BEGIN
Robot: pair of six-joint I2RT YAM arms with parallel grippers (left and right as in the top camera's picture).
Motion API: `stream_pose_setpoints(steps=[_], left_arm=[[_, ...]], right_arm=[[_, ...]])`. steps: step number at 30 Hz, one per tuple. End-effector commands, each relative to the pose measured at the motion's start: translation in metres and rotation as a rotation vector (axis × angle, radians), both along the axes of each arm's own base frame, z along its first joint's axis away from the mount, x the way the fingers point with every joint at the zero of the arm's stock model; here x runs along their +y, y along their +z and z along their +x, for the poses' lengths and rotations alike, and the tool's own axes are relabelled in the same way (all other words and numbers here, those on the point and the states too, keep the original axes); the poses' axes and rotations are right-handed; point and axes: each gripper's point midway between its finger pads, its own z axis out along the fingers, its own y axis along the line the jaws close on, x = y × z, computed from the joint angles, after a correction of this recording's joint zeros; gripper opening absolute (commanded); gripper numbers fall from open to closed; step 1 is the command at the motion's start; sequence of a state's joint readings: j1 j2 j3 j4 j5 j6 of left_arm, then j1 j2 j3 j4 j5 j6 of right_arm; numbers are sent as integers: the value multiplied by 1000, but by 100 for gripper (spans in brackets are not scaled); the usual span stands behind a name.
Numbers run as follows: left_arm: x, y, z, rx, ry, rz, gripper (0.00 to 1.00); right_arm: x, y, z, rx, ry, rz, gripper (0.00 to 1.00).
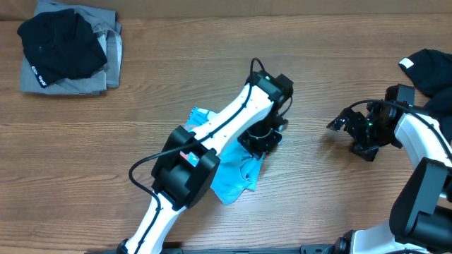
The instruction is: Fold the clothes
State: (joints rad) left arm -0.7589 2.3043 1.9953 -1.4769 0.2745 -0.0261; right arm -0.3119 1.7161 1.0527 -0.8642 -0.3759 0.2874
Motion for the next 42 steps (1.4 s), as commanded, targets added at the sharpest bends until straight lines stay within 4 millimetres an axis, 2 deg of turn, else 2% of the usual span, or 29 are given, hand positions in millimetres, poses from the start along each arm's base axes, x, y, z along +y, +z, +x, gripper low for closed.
stream_pose_setpoints(steps=[1, 3, 6, 11, 15, 17, 19, 21, 23, 26, 28, 29, 31, 33, 37, 42], left_arm=[[-19, 11, -11, -1, -15, -52, 27], [-24, 10, -13, -7, -22, -57, 32], [-30, 9, -15, -18, -28, -67, 31], [-31, 9, -14, -30, -36, -66, 17], [-30, 24, 1, -54, -13, -93, 16], [-26, 38, 12, -77, 2, -100, 23], [-11, 51, 29, -126, 26, -66, 33], [13, 61, 48, -178, 67, -2, 49], [38, 65, 61, -190, 130, 59, 52], [66, 65, 67, -129, 206, 81, 22], [74, 62, 70, -91, 247, 68, 21], [81, 59, 73, -94, 255, 86, 26], [109, 53, 84, -146, 279, 195, 52], [137, 49, 94, -194, 338, 306, 66], [169, 40, 109, -197, 428, 343, 75], [194, 18, 124, -127, 487, 214, 87]], right_arm=[[-1, -3, -1, 5, 5, -8, 100], [-1, -3, -2, 6, 4, -8, 100], [-1, -3, -2, 7, 5, -8, 100], [-1, -3, -3, 11, 5, -7, 100], [-2, -3, -3, 11, 4, -15, 100], [-3, -4, -3, 15, 3, -21, 100], [-3, -4, -4, 17, 3, -24, 100], [-3, -4, -4, 19, 3, -23, 100], [-3, -4, -4, 20, 3, -23, 100], [-3, -4, -4, 18, 3, -24, 100], [-3, -4, -3, 15, 3, -24, 100], [-4, -4, -3, 13, 3, -25, 100], [-3, -4, -3, 15, 3, -24, 100], [-3, -4, -4, 18, 3, -24, 100], [-3, -4, -5, 23, 4, -22, 100], [-3, -4, -5, 22, 4, -22, 100]])
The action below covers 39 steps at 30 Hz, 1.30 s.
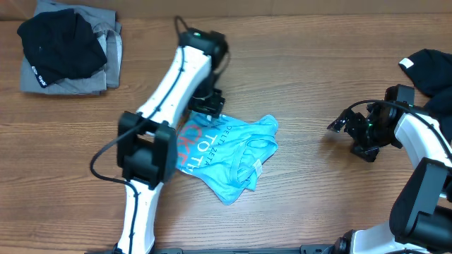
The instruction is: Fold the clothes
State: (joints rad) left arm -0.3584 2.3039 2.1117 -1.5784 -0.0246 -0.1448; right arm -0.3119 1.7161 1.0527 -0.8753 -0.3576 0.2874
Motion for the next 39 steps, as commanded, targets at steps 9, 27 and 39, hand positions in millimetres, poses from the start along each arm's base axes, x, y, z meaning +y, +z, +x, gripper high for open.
stream_pose_setpoints(steps=[9, 27, 39], left_arm=[[40, -16, -1, 85, -19, -685, 91], [13, -71, -70, 257, 53, -874, 94], [-18, -113, -82, 263, 63, -709, 48]], right_arm=[[-1, -3, -1, 1, 6, -10, 100], [-2, -2, 2, -11, 5, -13, 100], [-1, -3, -2, 6, 5, -8, 100]])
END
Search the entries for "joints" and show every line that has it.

State: (joints rad) left arm -0.7589 2.3043 1.9953 -1.4769 0.2745 -0.0261; right arm -0.3119 1.7161 1.0527 -0.8642 -0.3759 0.2874
State: (joints rad) left arm -0.3584 2.3039 2.1117 -1.5784 -0.0246 -0.1448; right arm -0.3119 1.7161 1.0527 -0.8753 -0.3576 0.2874

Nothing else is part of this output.